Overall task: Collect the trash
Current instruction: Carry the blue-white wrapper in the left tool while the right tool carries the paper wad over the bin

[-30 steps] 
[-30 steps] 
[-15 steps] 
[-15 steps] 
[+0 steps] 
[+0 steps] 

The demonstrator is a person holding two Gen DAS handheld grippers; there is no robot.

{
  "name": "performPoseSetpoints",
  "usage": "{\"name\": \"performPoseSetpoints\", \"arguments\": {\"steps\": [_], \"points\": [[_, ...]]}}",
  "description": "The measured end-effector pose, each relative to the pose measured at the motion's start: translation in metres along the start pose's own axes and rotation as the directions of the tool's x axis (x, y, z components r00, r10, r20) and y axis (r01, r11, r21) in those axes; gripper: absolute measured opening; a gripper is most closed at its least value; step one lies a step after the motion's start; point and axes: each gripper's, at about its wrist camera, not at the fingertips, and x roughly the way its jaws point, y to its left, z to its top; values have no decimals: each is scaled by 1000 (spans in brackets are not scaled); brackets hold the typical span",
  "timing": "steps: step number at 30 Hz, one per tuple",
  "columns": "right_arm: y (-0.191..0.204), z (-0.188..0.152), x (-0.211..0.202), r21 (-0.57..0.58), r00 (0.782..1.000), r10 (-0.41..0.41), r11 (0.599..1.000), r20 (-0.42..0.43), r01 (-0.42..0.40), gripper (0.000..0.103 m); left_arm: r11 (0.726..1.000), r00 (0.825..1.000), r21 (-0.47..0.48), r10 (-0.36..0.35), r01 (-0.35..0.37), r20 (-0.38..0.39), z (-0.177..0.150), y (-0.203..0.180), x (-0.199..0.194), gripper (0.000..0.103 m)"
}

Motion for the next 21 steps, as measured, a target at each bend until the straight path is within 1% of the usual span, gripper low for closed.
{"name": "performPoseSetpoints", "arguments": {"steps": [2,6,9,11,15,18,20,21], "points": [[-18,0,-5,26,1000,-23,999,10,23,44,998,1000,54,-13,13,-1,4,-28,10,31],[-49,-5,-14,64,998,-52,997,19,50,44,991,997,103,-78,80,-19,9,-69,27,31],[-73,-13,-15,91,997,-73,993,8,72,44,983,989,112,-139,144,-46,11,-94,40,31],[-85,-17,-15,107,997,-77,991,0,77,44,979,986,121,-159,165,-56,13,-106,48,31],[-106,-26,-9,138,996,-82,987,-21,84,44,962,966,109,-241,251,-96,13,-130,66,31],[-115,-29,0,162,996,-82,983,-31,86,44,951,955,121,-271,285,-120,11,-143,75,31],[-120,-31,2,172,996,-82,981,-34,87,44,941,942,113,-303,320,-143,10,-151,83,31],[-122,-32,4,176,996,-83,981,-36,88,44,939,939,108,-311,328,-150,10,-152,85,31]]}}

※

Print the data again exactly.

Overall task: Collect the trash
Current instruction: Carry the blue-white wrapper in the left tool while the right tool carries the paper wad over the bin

[-30 steps] 
[-30 steps] 
[-15 steps] 
[-15 steps] 
[+0 steps] 
[+0 steps] 

The demonstrator is a person holding two Gen DAS handheld grippers; there is no robot.

{
  "name": "performPoseSetpoints",
  "usage": "{\"name\": \"performPoseSetpoints\", \"arguments\": {\"steps\": [_], \"points\": [[_, ...]]}}",
  "description": "The measured end-effector pose, each relative to the pose measured at the motion's start: translation in metres along the start pose's own axes and rotation as the directions of the tool's x axis (x, y, z components r00, r10, r20) and y axis (r01, r11, r21) in those axes; gripper: absolute measured opening; a gripper is most closed at its least value; step one lies a step after the motion's start; point and axes: each gripper's, at about its wrist camera, not at the fingertips, and x roughly the way its jaws point, y to its left, z to its top; values have no decimals: each is scaled by 1000 (spans in brackets are not scaled); brackets hold the typical span",
  "timing": "steps: step number at 30 Hz, one per tuple",
  "columns": "right_arm: y (-0.191..0.204), z (-0.188..0.152), x (-0.211..0.202), r21 (-0.57..0.58), r00 (0.782..1.000), r10 (-0.41..0.41), r11 (0.599..1.000), r20 (-0.42..0.43), r01 (-0.42..0.40), gripper (0.000..0.103 m); left_arm: r11 (0.726..1.000), r00 (0.825..1.000), r21 (-0.47..0.48), r10 (-0.36..0.35), r01 (-0.35..0.37), r20 (-0.38..0.39), z (-0.177..0.150), y (-0.203..0.180), x (-0.199..0.194), gripper (0.000..0.103 m)"
}

Motion for the next 21 steps, as measured, a target at each bend until the straight path is within 1% of the usual span, gripper low for closed.
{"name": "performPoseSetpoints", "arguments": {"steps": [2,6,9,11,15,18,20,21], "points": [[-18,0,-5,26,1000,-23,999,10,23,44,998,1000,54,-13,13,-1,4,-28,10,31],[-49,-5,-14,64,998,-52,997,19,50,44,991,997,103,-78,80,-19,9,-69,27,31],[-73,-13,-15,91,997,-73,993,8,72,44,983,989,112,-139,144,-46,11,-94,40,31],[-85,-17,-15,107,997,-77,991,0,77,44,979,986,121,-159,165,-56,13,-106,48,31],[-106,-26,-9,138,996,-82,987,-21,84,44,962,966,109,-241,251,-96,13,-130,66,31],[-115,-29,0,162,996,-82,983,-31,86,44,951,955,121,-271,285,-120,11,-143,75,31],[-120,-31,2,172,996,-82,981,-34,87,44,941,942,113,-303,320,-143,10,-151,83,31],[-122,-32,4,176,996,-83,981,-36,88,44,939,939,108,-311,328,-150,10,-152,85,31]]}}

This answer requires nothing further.